(Input data)
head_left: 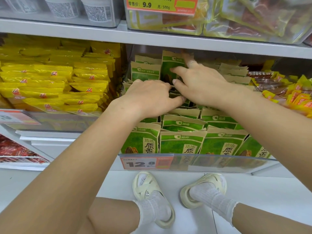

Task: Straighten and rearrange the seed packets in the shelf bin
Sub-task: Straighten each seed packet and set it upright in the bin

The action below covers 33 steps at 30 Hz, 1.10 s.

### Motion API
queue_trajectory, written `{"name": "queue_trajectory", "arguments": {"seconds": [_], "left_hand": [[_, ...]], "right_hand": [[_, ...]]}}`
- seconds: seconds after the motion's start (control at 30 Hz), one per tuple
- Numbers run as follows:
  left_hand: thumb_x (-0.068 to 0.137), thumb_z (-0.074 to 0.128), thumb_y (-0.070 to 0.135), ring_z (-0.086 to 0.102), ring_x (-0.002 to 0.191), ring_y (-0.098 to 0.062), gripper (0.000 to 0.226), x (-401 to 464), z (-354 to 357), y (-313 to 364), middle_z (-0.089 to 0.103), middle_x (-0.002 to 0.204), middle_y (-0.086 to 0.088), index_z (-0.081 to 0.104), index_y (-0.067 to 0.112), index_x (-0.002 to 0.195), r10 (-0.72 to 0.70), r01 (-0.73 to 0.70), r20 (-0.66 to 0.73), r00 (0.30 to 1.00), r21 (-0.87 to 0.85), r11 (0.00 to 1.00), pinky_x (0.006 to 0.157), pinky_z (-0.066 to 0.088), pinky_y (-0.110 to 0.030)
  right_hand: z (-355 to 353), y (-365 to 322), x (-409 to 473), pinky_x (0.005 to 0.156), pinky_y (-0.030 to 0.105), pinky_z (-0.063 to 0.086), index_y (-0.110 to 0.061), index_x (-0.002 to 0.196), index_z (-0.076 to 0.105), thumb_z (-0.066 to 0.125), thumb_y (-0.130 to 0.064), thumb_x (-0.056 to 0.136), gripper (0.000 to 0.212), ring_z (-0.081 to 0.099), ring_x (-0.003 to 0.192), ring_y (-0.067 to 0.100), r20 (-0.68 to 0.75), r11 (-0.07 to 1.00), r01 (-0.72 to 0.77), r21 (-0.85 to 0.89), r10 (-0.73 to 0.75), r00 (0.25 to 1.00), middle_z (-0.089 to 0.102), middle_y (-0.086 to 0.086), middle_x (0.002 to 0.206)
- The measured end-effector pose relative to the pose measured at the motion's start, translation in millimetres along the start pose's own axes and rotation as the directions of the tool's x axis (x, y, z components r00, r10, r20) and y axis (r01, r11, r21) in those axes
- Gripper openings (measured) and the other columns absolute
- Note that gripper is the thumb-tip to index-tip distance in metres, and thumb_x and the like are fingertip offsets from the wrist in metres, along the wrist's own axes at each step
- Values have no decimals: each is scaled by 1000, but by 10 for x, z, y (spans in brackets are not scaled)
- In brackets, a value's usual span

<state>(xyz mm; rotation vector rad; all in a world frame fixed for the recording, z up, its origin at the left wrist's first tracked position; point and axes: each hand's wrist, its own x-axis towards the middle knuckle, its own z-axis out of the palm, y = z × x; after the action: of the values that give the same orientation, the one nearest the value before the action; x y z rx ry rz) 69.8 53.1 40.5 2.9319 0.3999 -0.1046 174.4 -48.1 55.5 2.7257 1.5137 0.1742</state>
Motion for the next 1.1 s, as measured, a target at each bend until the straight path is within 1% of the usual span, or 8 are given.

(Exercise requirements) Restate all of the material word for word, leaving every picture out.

(Answer below)
head_left: 

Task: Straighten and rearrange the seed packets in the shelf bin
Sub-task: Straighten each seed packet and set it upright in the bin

The action below covers 33 steps at 30 Hz, 1.10 s.

### Motion API
queue_trajectory, written `{"name": "queue_trajectory", "arguments": {"seconds": [_], "left_hand": [[_, ...]], "right_hand": [[_, ...]]}}`
- seconds: seconds after the motion's start (control at 30 Hz), one per tuple
- Numbers run as follows:
  left_hand: thumb_x (-0.068 to 0.137), thumb_z (-0.074 to 0.128), thumb_y (-0.070 to 0.135), ring_z (-0.086 to 0.102), ring_x (-0.002 to 0.191), ring_y (-0.098 to 0.062), gripper (0.000 to 0.226), x (-401 to 464), z (-354 to 357), y (-313 to 364), middle_z (-0.089 to 0.103), middle_x (-0.002 to 0.204), middle_y (-0.086 to 0.088), index_z (-0.081 to 0.104), index_y (-0.067 to 0.112), index_x (-0.002 to 0.195), r10 (-0.72 to 0.70), r01 (-0.73 to 0.70), r20 (-0.66 to 0.73), r00 (0.30 to 1.00), r21 (-0.87 to 0.85), r11 (0.00 to 1.00), pinky_x (0.006 to 0.157), pinky_z (-0.066 to 0.088), pinky_y (-0.110 to 0.030)
  right_hand: z (-355 to 353), y (-365 to 322), x (-409 to 473), pinky_x (0.005 to 0.156), pinky_y (-0.030 to 0.105), pinky_z (-0.063 to 0.086), index_y (-0.110 to 0.061), index_x (-0.002 to 0.196), index_z (-0.076 to 0.105), thumb_z (-0.066 to 0.125), thumb_y (-0.130 to 0.064), thumb_x (-0.056 to 0.136), gripper (0.000 to 0.212), ring_z (-0.081 to 0.099), ring_x (-0.003 to 0.192), ring_y (-0.067 to 0.100), r20 (-0.68 to 0.75), r11 (-0.07 to 1.00), r01 (-0.72 to 0.77), r21 (-0.85 to 0.89), r10 (-0.73 to 0.75), r00 (0.25 to 1.00), middle_z (-0.089 to 0.102), middle_y (-0.086 to 0.086), middle_x (0.002 to 0.206)
- The measured end-effector pose relative to the pose measured at the motion's start, translation in millimetres along the start pose's own axes and rotation as the directions of the tool's x axis (x, y, z components r00, r10, r20) and y axis (r01, r11, r21) in those axes
- Gripper openings (measured) and the other columns absolute
- Note that gripper is the thumb-tip to index-tip distance in metres, and thumb_x and the like are fingertip offsets from the wrist in metres, along the wrist's own axes at each step
- Values have no decimals: each is scaled by 1000, but by 10 for x, z, y (spans in brackets are not scaled)
- In brackets, a value's usual span

<state>(xyz mm; rotation vector rad; all in a world frame fixed for the recording, z up, its origin at the left wrist's first tracked position; point and axes: each hand's wrist, its own x-axis towards the middle knuckle, its own z-axis out of the palm, y = z × x; after the action: of the values that give the same orientation, the one nearest the value before the action; x y z rx ry rz) 69.8 53.1 40.5 2.9319 0.3999 -0.1046 174.4 -48.1 55.5 2.7257 1.5137 0.1742</state>
Motion for the next 1.1 s, as measured, a target at each bend until the straight path is within 1% of the usual span, or 8 are given.

This answer leaves nothing further to address.